Big Brother is watching. Is that good? Or, bad? No, I’m not talking about the TV series Big Brother. And, no, not the Big Brother leader of Oceania in George Orwell’s Nineteen Eighty-Four. I mean Big Brother in both the invasive and the protective way.
Big Brother #1:
- Unwarranted, invasive, and discreet surveillance, especially of a people by its government quotations
- Any omnipresent figurehead representing oppressive control quotations
Big Brother #2:
If we can’t be clear on moral questions like these, then we’ve got big problems. I believe the most sacred thing that each of us is given is our judgment, our morality, our own innate desire to separate right from wrong. Choosing to set that responsibility aside at a moment of trial is a sin.
The former sounds much like Google and Facebook, but without government surveillance. The latter came from Apple CEO Tim Cook. Apple has become our new Big Brother, a pervasive entity who watches over customers in a paternalistic way, employing a built in morality that is extended to a billion people on planet earth.
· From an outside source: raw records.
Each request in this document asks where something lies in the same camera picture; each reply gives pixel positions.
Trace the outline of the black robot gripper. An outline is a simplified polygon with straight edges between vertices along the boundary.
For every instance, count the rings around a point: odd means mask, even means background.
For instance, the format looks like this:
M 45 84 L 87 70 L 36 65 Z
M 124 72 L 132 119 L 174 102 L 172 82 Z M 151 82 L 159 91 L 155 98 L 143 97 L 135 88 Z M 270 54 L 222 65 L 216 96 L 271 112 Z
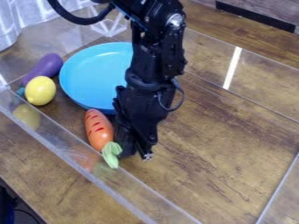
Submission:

No, Apple does not watch its customers the way Google or Facebook stalk their customers. Apple watches over us by building in safeguards to our privacy, by inhibiting others from endless tracking, and cleaning out the riffraff from the walled garden ecosystem.
The morality that Apple has extended to its extended family of customers is general in nature, but specific enough to 1) be applauded because it is time that someone stood up for decency and common sense, and, 2) be concerned because, well, one man’s hamburger is another man’s steak. Mores and morality have a generalized and cultural basis for existence and implementation over a large populace– free speech, democracy, women’s rights– are a few that come to mind, but I do not recall a corporation taking such a stance.
Cook’s doctrines and missives on cleaning up the parts of the internet under Apple’s purview do not seem to have similar considerations from Google or Facebook.
Apple. Big Brother.
Wait a minute. Do you remember Apple’s “1984” television commercial that launched the Mac back in 1984? That hammer was intended for Big Brother; likely starring IBM back in 1984. In the years since, Big Brother has taken on other forms. Microsoft. Google. Facebook.
But Apple? Big Brother? Arbiter of what is appropriate and what is not? For everyone?
Chris Matyszczyk in 2010:
It’s easy to fall for such a notion. The refusal to include Flash on the iPad, the constant controls around apps, which seem to let Playboy slide by, while cartoonists and even some politicians are excluded on the basis of quite difficult ideas of what is appropriate and what isn’t.
That came from 2010. More than eight years ago; back when Google complained that Apple was Big Brother. I know. Irony, right?
With just the slightest of delayed reactions, though, laughter seems to wiggle its way to the forefront. Google calling Apple “Big Brother” might seem, to some, a little like (with all due respect to both gentlemen) Hugo Chavez calling George Bush the “devil”.
Of course, it’s Google– not Apple– and Facebook that gather and store more information about their users, and most of it without user knowledge, than the rest of the world combined; including totalitarian governments. It’s Google and Facebook who peer over the shoulders and under the sheets of their users, quietly gather more data that is then used against those very users to manipulate their thinking and actions.
What is Apple?
Apple presents itself as the witty, handsome chap who tells his lover that she will have far more fun with him than with anyone else. Yes, he can be a little boorish. Yes, he’s a bit of a rake at times. And, yes, he does have his moods and is very clear about his likes and dislikes, however irrational they might be. But as a long-term catch, he’s better to be seen with, better to live with and gets great tables at the best restaurants. He’s equally liked by men and women.
For now, that’s a big brother I can live with.